With the Olympic model you suggested, we do have to remember that we were (at that time) as amateurs (and I use that term loosely when you consider the state of college athletics, especially in your marquee sports) we were playing and losing to professionals that were subsidized by their governments. The push was made to make our team look like their team. And domination again took place for some years. This also happened in the Olympics with many other sports other than Basketball. So yes it was a push to win, but more so to level the playing field so that we competing "like" teams against one another.
The whole crossover debate is a case study in ethics vs the law. I am in favor of crossovers in case of emergency, injury, sickness, absence. Because it helps the owner maintain team readiness and allows the athletes to compete. Doing just to stack teams, win in an easier division, sandbag, etc I am against. My stand is ethical and personal. The law allows it with certain limitations. But IMO the industry as a whole will never do away with crossovers because it makes too much money off of them. No EP wants to hear you are pulling out of an event because of injury, etc. By allowing you to crossover, they still make their money. By limiting crossovers they intentionally hurt their pocketbook. So they would prefer gyms to make their own ethical stands and debate the right or wrong of it forever, rather than change the law.

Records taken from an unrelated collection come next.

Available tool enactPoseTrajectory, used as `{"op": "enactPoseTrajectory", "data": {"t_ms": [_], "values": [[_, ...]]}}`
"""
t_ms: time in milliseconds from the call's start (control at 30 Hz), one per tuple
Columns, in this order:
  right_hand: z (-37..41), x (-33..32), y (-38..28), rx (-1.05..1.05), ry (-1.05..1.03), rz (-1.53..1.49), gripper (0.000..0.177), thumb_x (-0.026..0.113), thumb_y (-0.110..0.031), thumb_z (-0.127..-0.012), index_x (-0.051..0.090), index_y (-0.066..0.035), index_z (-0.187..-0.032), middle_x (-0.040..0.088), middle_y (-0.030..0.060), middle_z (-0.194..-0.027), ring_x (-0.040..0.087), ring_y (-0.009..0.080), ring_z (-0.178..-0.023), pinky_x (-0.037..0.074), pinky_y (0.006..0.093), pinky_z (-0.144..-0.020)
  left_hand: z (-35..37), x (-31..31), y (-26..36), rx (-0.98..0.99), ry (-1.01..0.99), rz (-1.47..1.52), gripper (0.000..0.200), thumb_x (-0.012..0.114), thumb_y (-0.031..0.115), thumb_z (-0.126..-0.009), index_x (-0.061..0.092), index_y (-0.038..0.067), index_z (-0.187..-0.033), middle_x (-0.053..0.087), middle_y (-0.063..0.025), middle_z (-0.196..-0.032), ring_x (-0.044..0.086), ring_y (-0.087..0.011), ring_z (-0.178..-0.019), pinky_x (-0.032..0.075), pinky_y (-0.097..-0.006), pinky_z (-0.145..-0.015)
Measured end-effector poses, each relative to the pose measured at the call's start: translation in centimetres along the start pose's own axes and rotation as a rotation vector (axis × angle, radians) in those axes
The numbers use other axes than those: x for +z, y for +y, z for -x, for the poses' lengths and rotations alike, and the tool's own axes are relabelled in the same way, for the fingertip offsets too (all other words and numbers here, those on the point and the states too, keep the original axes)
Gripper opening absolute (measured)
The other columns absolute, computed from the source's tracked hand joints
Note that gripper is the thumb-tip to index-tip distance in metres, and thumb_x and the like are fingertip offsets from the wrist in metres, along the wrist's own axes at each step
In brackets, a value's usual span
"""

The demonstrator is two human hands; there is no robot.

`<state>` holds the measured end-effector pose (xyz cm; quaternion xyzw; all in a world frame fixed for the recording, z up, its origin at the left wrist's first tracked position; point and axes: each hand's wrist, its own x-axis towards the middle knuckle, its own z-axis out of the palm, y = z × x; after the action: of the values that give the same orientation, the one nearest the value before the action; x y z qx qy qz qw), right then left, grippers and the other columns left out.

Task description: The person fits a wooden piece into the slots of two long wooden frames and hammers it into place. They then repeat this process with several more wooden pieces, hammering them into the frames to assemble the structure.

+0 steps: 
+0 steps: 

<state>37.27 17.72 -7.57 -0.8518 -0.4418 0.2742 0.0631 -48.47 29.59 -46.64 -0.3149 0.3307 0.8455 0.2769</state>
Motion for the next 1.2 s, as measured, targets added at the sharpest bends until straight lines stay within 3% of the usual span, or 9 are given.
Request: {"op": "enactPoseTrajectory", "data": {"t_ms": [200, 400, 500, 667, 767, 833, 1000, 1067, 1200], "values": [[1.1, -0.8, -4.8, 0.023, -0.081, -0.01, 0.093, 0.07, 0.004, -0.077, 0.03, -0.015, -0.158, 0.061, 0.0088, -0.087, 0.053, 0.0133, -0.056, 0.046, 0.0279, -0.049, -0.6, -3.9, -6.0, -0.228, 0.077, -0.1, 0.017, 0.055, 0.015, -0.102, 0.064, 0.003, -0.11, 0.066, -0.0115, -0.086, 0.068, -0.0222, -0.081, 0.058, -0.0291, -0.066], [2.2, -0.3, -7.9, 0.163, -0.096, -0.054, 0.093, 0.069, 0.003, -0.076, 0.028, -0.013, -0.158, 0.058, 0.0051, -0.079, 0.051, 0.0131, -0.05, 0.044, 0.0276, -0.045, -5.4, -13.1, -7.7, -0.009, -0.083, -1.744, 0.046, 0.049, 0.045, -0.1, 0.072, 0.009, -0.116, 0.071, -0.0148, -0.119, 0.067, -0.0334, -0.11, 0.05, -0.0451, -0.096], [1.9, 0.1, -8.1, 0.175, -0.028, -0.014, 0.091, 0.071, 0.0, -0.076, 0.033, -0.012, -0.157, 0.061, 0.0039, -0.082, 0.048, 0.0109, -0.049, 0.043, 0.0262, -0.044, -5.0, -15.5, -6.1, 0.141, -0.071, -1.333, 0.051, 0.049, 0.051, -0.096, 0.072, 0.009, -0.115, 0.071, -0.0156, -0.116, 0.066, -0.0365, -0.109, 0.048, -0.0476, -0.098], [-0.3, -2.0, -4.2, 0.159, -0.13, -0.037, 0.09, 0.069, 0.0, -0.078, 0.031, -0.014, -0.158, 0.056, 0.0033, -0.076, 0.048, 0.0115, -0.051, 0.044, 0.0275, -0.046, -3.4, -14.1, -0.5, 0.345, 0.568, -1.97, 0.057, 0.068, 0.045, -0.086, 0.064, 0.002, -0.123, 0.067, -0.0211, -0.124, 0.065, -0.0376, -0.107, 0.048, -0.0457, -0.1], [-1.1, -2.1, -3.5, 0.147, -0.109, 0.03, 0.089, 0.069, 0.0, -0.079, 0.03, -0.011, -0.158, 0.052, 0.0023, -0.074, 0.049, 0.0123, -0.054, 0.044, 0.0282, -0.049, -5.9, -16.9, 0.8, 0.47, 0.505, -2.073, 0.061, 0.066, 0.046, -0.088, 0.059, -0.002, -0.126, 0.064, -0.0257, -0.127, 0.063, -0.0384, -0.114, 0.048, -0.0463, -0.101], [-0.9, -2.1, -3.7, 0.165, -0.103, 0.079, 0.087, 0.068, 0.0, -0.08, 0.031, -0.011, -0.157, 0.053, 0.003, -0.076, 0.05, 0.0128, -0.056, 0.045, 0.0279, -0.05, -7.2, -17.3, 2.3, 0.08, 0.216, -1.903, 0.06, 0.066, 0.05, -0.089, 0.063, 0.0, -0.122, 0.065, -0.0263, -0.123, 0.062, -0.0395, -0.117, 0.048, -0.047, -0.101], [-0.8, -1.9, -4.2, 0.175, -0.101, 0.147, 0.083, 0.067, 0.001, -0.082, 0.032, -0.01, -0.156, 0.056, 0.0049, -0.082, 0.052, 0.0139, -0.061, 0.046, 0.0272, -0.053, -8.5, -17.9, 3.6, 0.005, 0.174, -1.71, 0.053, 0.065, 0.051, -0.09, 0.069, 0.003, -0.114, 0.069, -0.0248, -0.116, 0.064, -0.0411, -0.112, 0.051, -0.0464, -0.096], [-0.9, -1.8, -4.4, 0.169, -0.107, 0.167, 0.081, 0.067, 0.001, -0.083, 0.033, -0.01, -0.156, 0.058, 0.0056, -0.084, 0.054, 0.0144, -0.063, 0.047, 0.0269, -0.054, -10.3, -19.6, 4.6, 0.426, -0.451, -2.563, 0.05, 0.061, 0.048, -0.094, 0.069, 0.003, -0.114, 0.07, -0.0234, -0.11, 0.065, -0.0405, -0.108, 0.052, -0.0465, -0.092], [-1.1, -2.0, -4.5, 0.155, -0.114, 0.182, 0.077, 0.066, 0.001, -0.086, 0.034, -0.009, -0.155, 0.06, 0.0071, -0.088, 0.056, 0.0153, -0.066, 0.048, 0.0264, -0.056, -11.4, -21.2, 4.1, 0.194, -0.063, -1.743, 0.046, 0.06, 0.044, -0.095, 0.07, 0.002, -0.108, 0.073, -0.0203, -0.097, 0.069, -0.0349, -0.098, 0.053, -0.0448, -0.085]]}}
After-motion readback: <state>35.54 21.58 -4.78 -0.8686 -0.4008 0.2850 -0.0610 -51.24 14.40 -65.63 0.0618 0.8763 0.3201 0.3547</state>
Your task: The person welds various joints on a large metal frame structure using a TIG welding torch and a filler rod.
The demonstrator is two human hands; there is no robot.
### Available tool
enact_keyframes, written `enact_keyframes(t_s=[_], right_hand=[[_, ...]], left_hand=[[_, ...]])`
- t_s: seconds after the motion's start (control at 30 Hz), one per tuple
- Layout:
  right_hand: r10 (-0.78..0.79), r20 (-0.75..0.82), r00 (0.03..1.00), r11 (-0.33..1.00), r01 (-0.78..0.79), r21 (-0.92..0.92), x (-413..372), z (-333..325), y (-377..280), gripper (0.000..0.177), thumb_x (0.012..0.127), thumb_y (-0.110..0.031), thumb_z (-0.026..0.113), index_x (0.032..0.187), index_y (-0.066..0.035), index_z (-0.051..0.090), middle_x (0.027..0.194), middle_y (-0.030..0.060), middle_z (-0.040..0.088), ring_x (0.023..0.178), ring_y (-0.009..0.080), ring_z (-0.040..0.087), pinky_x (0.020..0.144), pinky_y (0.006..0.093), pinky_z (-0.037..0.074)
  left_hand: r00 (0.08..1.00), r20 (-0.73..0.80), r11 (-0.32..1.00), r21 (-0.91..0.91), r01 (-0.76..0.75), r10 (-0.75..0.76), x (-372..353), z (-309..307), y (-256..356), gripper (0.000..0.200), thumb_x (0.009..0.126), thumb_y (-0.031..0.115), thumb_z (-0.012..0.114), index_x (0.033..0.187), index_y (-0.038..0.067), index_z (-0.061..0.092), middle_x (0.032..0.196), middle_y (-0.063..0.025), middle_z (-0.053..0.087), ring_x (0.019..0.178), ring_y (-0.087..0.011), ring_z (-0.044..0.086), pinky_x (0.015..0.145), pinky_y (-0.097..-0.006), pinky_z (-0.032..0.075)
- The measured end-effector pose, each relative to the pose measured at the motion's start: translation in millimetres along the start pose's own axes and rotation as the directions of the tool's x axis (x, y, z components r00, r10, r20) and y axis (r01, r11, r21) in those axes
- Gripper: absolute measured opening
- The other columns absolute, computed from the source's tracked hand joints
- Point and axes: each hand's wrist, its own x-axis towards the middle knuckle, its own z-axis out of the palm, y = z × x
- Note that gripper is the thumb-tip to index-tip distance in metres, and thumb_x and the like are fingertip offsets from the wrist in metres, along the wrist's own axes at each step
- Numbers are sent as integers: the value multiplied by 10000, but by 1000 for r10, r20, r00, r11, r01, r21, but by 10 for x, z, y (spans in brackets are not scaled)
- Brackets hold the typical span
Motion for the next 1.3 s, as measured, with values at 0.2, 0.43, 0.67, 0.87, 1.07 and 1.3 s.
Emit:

Many years ago I was a part of a program that didn't crossover much. But they got tired of losing to another well known gym (now closed) and having the kids/parents say how bad we sucked. Our thought was at the time we were doing it the right way. The other gym wasn't cheating (according to the law) but were definitely stacking the deck against our gym. This then became a marketing bonanza for the other gym to say how much better they were than our gym. So now we were losing kids behind it. They were seen as the better stronger gym. So it was then my old gym intentionally chose to become crossover heavy. It became a battle of whose crossovers were better. And when they did that, it leveled that playing field. They stopped losing to the other gym. And the marketing campaigns stopped.
The gym I am in now only uses them sparingly, mostly in emergency situations. This year there is one intentional crossover in the entire program. But due to injuries, sickness, violations of attendance policies, etc. we have had to do what we could, rather than pull teams from competitions. All of the directors are committed to this model as our ethical stand, full well knowing that if we cast those away, we could stack teams like crazy, enter new divisions and be seen as the biggest gym in the area. But that would dilute our product and put our athletes at way greater risk of injury/burnout so we refuse to.
I believe in competition. I love to win. Yet there can only be one winner. How I handle not winning says more about me than winning ever will. The lessons I teach everyday in the gym are infinitely more important than the result of a 2:30 performance.